- [EXERCISE INSTRUCTIONS]:
Only the lines below starting at the one containing "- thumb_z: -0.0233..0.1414" and ending at the one containing "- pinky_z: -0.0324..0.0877" belong in the answer, each copied exactly.

- [INFORMATION SHOWN]:

---

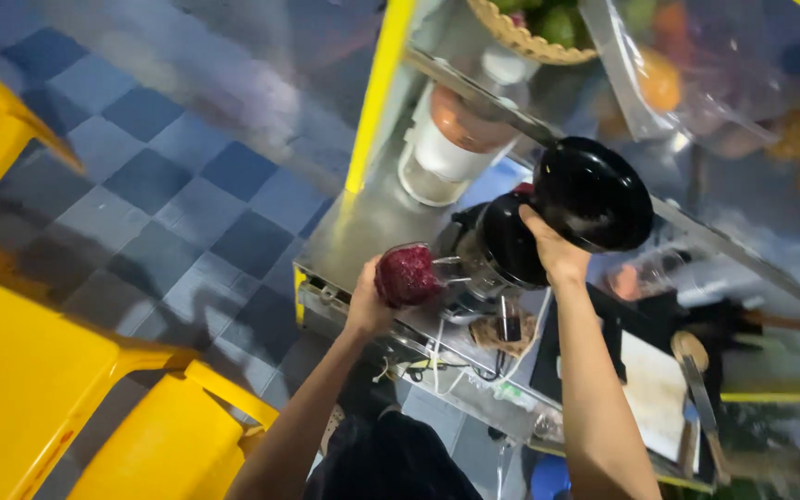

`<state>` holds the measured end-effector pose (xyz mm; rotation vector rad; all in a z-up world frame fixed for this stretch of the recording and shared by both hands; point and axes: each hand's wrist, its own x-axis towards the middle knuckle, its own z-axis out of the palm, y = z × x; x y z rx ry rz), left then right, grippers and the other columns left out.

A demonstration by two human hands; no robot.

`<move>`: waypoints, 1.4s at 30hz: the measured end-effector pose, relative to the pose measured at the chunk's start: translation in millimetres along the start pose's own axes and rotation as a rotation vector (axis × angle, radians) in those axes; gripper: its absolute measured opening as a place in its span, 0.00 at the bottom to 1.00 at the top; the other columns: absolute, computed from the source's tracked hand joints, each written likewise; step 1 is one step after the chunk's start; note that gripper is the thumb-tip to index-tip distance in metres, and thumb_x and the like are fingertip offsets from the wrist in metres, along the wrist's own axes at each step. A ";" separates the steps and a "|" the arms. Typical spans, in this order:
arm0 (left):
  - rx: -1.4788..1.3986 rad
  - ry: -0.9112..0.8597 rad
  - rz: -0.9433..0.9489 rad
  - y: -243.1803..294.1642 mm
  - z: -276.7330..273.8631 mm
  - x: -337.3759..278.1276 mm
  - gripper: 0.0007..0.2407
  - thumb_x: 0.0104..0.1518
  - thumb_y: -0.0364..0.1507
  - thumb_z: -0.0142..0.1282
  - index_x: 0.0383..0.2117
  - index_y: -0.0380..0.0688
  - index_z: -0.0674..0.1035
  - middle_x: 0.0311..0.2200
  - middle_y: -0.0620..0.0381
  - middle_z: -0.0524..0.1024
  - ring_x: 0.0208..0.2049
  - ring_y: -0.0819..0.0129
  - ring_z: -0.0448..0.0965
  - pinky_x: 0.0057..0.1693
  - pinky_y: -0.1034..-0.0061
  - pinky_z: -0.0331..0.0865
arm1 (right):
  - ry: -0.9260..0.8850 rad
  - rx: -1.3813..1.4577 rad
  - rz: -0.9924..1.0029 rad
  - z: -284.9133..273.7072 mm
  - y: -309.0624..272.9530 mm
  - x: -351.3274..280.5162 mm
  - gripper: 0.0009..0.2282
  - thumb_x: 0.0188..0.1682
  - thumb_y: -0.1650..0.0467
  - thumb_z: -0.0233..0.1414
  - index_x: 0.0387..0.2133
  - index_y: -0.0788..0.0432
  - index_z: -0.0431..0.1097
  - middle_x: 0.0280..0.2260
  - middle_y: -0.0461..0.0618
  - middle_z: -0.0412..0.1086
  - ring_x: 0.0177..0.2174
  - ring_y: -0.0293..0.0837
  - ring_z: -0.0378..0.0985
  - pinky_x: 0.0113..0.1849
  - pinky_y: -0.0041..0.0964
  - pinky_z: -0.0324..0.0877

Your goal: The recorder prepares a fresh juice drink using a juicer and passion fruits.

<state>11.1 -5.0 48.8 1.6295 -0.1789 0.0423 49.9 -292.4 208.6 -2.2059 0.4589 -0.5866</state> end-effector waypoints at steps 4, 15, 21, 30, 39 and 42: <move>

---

- [OUTPUT BELOW]:
  - thumb_z: -0.0233..0.1414
  - index_x: 0.0387..0.2133
  - index_y: -0.0788..0.0432
  - index_z: -0.0431..0.1097
  - middle_x: 0.0280..0.2260
  - middle_y: -0.0461..0.0618
  - middle_z: -0.0412..0.1086
  - ring_x: 0.0177..0.2174
  - ring_y: -0.0293..0.0837
  - ring_z: -0.0378..0.0985
  - pinky_x: 0.0113..0.1849
  - pinky_y: -0.0041..0.0964
  - pinky_z: -0.0324..0.0877

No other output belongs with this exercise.